REQUIRED WORK: Copy exactly the lines from the first line of the records below through the line containing "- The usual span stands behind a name", including both, and nothing else.

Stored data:
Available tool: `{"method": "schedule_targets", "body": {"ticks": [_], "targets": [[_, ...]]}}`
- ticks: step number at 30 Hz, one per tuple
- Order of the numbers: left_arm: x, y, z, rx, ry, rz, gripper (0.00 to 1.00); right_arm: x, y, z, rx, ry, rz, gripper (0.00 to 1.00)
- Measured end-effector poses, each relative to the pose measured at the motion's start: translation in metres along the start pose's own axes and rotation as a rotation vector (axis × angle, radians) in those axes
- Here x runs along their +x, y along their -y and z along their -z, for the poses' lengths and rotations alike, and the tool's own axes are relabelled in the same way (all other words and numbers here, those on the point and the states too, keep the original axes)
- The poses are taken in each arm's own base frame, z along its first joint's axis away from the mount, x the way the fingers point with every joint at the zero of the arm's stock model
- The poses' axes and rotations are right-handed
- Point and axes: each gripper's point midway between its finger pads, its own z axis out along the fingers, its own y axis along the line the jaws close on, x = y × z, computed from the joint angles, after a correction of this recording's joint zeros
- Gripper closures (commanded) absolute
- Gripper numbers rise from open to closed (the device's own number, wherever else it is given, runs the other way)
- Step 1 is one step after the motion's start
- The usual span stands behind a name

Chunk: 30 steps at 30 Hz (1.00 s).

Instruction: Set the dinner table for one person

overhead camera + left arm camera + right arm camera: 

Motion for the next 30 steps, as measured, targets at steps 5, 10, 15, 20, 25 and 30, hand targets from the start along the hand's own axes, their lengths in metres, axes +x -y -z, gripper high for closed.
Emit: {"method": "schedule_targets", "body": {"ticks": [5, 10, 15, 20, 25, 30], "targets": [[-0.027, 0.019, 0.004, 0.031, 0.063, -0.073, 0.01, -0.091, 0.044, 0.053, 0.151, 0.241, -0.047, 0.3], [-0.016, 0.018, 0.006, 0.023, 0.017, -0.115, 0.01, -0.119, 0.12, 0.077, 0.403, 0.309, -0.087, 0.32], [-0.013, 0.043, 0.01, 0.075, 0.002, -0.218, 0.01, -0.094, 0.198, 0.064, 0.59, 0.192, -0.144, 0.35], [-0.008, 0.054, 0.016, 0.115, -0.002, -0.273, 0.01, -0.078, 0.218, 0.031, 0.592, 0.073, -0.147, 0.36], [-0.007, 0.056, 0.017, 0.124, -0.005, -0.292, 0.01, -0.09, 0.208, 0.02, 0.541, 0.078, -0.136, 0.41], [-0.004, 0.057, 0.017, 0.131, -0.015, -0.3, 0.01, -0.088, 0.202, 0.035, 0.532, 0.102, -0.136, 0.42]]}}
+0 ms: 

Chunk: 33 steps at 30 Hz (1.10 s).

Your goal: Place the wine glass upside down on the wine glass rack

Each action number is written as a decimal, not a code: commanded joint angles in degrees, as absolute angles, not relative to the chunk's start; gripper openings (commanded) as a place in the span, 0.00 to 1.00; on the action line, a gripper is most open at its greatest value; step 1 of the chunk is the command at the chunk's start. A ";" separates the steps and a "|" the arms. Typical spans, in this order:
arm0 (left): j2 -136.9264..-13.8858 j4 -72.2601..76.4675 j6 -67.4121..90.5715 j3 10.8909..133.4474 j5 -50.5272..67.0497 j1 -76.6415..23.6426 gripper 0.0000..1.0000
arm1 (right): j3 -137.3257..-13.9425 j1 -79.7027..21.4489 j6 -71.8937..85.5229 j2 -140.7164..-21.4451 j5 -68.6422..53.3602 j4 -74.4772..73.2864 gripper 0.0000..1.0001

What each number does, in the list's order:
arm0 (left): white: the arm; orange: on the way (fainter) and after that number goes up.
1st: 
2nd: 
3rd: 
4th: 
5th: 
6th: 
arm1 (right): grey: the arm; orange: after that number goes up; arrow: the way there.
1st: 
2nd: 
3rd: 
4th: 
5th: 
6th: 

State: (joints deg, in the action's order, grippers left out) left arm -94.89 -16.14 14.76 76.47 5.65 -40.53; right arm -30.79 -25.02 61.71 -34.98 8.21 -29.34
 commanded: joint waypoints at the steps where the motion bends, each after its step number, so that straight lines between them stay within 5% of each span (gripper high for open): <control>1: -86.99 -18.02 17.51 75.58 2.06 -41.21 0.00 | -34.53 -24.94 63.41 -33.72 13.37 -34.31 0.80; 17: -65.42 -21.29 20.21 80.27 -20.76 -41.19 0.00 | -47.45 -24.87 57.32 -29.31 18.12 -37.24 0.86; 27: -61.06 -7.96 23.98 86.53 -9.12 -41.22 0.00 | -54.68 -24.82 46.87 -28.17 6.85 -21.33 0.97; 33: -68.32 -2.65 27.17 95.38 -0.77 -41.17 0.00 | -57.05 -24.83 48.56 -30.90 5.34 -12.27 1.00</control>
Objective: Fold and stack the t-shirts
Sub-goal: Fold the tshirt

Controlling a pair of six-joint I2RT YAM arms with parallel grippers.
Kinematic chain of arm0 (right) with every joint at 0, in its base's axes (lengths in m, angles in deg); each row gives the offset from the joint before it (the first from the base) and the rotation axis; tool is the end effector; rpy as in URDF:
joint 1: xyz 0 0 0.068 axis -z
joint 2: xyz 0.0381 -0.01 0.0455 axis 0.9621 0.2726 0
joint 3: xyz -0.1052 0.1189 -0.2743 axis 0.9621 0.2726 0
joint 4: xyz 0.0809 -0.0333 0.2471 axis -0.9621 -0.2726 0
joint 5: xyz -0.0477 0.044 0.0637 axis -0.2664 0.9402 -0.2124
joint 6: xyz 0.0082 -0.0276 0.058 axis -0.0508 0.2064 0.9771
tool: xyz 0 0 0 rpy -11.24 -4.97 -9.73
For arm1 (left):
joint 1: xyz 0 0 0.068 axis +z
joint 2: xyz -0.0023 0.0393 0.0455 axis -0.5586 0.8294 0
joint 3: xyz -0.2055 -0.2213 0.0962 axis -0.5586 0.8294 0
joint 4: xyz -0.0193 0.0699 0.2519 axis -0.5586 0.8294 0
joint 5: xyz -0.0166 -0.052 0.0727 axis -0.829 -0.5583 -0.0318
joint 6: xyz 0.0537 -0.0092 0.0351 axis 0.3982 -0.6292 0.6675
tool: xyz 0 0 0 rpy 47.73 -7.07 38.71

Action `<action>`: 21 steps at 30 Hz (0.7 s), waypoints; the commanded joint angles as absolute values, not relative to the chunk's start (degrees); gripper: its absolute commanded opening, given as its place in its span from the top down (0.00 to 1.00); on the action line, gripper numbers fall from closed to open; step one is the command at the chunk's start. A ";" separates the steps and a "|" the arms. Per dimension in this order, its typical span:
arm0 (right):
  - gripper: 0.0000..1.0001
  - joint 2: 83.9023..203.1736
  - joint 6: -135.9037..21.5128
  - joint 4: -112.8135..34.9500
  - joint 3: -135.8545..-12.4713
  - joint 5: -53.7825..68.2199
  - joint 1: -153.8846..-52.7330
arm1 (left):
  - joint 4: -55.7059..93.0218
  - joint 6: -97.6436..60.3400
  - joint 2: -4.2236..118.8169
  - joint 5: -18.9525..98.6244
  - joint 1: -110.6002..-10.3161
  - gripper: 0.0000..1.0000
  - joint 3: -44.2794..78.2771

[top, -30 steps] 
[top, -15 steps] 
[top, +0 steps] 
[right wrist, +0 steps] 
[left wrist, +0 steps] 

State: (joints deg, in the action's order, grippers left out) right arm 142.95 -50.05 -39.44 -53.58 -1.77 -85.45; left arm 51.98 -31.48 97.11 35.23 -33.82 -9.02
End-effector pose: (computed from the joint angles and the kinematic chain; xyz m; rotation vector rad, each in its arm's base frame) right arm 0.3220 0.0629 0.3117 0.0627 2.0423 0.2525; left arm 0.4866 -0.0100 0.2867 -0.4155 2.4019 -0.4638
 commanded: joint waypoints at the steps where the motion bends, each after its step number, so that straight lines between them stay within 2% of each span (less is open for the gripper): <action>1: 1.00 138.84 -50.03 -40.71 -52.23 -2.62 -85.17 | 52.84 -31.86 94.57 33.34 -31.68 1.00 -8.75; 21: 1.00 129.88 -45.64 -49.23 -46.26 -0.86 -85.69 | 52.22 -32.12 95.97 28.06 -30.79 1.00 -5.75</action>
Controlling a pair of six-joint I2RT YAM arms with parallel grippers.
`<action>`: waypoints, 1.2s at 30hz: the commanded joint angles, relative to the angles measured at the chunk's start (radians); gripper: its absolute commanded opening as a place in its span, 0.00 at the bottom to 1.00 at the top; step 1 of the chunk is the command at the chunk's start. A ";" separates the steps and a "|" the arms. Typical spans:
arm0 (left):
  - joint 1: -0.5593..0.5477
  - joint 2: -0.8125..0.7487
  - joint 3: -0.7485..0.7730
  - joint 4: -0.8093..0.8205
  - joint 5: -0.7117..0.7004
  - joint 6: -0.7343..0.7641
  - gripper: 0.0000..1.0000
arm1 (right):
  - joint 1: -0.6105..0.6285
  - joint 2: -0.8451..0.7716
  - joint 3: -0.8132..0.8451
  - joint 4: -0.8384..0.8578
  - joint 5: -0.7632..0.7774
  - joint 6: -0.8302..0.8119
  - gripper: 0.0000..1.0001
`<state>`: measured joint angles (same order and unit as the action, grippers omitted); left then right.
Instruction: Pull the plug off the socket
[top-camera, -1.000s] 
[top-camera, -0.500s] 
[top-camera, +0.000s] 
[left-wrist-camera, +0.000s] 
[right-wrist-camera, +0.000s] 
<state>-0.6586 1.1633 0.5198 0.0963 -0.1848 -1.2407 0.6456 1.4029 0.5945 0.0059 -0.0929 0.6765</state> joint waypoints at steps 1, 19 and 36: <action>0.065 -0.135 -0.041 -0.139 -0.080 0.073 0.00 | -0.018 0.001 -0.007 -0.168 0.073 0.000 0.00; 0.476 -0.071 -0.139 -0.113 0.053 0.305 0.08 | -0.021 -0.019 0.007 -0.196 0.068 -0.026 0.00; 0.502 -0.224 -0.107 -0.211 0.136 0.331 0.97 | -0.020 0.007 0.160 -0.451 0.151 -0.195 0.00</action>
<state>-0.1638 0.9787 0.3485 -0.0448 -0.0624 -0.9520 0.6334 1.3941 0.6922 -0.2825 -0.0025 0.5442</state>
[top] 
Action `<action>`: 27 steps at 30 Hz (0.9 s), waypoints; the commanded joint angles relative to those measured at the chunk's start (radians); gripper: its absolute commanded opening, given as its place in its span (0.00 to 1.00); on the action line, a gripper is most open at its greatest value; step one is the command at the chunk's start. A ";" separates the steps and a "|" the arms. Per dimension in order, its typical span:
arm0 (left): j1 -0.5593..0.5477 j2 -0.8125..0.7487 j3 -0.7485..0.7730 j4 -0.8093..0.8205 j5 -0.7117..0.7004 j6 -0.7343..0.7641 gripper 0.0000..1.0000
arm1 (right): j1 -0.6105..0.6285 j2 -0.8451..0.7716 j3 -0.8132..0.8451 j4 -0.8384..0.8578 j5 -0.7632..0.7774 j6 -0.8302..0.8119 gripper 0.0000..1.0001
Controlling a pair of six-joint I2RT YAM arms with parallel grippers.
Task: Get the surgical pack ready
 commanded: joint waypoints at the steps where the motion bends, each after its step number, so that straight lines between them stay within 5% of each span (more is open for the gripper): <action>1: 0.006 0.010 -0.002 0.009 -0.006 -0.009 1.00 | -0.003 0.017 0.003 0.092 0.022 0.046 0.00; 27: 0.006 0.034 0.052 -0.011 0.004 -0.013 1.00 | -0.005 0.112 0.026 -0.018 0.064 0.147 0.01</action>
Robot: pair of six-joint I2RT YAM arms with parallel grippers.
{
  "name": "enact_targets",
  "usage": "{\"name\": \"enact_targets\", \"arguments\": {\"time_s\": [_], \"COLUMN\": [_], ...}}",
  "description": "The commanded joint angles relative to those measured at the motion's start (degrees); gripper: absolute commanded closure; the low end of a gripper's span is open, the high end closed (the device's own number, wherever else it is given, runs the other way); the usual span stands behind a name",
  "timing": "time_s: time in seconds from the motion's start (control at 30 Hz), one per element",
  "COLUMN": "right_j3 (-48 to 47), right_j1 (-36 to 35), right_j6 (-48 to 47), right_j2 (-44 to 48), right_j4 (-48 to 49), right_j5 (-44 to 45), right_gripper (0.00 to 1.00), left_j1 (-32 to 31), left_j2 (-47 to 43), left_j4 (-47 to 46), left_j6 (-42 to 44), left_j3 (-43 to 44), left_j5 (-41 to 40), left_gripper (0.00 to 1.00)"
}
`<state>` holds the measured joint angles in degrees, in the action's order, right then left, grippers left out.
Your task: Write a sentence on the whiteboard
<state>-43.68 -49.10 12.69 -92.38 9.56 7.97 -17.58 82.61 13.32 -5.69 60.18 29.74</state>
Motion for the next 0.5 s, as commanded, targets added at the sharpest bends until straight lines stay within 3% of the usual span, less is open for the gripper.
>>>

TASK ANSWER:
Available tool: `{"method": "schedule_targets", "body": {"ticks": [_], "targets": [[_, ...]]}}`
- ticks: step number at 30 Hz, one per tuple
- Order of the numbers: left_arm: x, y, z, rx, ry, rz, gripper (0.00 to 1.00); right_arm: x, y, z, rx, ry, rz, gripper (0.00 to 1.00)
- Measured end-effector poses, each relative to the pose measured at the motion's start: translation in metres along the start pose's own axes and rotation as a rotation vector (axis × angle, radians) in those axes
- Here x runs along their +x, y along their -y and z along their -z, for the poses' lengths and rotations alike, and the tool's own axes are relabelled in the same way (all other words and numbers here, those on the point and the states too, keep the original axes)
- The poses are taken in each arm's own base frame, z along its first joint's axis away from the mount, x the way the fingers point with every joint at the zero of the arm's stock model
- The poses' axes and rotations are right-handed
- Point and axes: each gripper's point midway between its finger pads, its own z axis out along the fingers, its own y axis along the line the jaws close on, x = y × z, computed from the joint angles, after a correction of this recording's joint zeros
- Gripper closures (commanded) absolute
- Gripper numbers rise from open to closed (the device's own number, wherever else it is given, runs the other way)
- Step 1 is one step after the motion's start
- The usual span stands behind a name

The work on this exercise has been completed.